Write out exactly, and only, the lines below from the line with "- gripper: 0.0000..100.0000" through the line with "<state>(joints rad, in"; pictures do not belong in the copy.

========================================

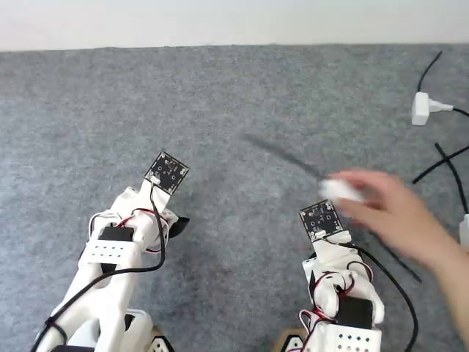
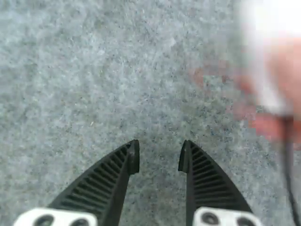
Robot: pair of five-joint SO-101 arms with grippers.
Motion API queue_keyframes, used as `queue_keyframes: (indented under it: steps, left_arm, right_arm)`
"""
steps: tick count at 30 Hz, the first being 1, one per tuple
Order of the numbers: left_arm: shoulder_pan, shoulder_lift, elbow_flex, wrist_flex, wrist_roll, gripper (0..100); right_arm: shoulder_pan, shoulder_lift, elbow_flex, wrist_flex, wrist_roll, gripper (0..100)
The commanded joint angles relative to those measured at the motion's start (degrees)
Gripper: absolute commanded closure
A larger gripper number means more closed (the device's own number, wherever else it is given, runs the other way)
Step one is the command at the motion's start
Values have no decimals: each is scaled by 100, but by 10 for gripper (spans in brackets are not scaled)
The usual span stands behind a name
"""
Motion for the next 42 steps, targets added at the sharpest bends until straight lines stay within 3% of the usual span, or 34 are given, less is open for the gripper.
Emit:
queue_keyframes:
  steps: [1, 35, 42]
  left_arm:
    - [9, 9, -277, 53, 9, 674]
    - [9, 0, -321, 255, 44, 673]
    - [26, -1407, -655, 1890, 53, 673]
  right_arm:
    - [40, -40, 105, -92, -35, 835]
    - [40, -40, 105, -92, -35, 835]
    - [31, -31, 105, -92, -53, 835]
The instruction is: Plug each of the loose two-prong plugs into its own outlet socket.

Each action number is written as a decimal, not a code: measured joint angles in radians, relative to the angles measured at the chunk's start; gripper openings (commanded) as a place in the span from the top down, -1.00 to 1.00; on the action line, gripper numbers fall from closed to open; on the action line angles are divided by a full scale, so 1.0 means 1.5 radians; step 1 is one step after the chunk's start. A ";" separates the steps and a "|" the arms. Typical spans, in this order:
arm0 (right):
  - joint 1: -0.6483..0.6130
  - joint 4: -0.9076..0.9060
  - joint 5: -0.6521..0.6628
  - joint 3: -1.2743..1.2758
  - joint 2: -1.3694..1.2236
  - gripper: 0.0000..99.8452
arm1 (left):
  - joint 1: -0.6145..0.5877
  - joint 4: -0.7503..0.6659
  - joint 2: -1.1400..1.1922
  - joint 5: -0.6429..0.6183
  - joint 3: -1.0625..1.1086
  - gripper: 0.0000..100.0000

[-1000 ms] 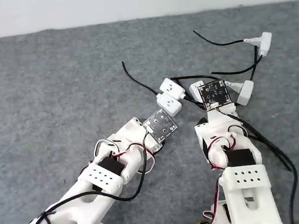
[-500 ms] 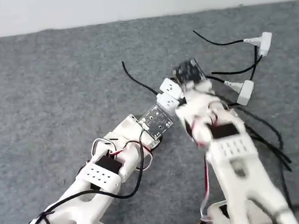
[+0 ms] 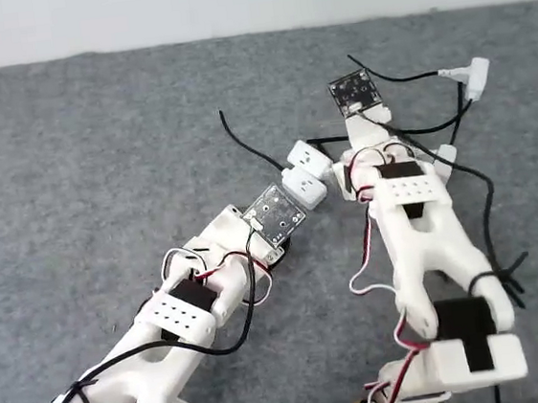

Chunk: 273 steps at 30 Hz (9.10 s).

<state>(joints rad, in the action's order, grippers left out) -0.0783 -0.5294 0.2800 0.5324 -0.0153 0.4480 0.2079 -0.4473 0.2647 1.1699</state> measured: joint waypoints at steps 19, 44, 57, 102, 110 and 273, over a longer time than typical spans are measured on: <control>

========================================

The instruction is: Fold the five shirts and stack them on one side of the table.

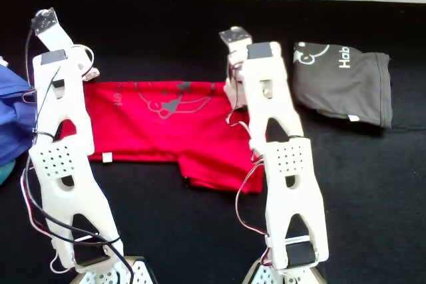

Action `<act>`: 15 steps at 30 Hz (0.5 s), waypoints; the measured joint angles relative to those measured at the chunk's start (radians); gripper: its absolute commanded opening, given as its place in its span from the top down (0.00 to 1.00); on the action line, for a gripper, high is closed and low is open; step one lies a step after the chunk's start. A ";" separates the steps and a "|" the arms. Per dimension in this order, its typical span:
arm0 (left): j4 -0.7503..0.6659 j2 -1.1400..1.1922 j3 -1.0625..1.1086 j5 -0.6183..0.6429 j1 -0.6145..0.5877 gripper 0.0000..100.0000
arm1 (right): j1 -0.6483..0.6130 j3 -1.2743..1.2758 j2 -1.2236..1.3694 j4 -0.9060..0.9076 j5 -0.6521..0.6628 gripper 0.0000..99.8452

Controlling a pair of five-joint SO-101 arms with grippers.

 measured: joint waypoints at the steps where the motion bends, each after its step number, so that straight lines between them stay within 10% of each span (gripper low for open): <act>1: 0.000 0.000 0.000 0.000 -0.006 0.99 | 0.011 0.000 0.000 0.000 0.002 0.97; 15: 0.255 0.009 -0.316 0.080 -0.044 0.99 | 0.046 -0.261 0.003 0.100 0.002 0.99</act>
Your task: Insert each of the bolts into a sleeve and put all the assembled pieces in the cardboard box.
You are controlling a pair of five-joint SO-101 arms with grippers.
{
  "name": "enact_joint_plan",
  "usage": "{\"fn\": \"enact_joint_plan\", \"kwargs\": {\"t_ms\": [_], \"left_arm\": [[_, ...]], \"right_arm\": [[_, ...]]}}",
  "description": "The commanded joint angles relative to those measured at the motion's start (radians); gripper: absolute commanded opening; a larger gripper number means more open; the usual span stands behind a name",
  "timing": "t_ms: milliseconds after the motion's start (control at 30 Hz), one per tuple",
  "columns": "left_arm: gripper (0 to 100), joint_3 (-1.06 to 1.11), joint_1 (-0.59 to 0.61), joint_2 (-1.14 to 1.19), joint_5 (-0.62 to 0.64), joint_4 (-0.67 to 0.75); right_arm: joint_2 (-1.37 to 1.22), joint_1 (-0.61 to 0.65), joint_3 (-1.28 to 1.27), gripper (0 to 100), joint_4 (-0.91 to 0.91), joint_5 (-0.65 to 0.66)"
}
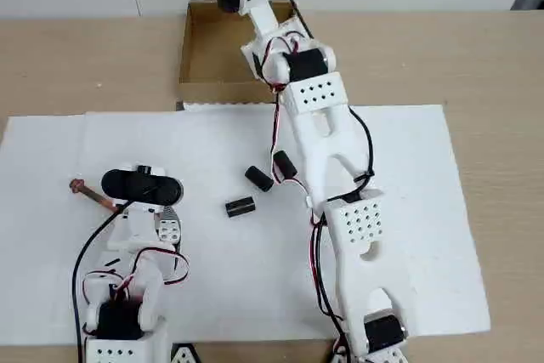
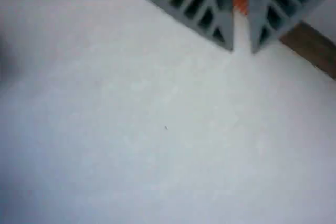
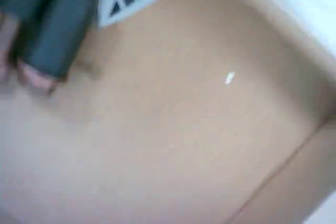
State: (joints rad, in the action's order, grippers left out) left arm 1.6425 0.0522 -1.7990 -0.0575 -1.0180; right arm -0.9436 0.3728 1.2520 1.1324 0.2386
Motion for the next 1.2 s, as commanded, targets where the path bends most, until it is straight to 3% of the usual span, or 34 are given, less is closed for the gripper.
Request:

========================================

RESPONSE:
  - gripper: 0.0000..100.0000

[-1000 ms] 
[-500 ms] 
[+0 ms] 

Chunk: 273 steps at 30 Hz (9.10 s).

<state>(joints rad, in the action's order, grippers left out) -0.0783 -0.5294 0.2800 0.5324 -0.0153 0.4480 0.2079 -0.4473 0.2647 1.1699</state> measured: joint waypoints at steps 19, 44, 57, 102, 110 and 273, over a longer time than typical spans are measured on: <control>

That makes the output complete.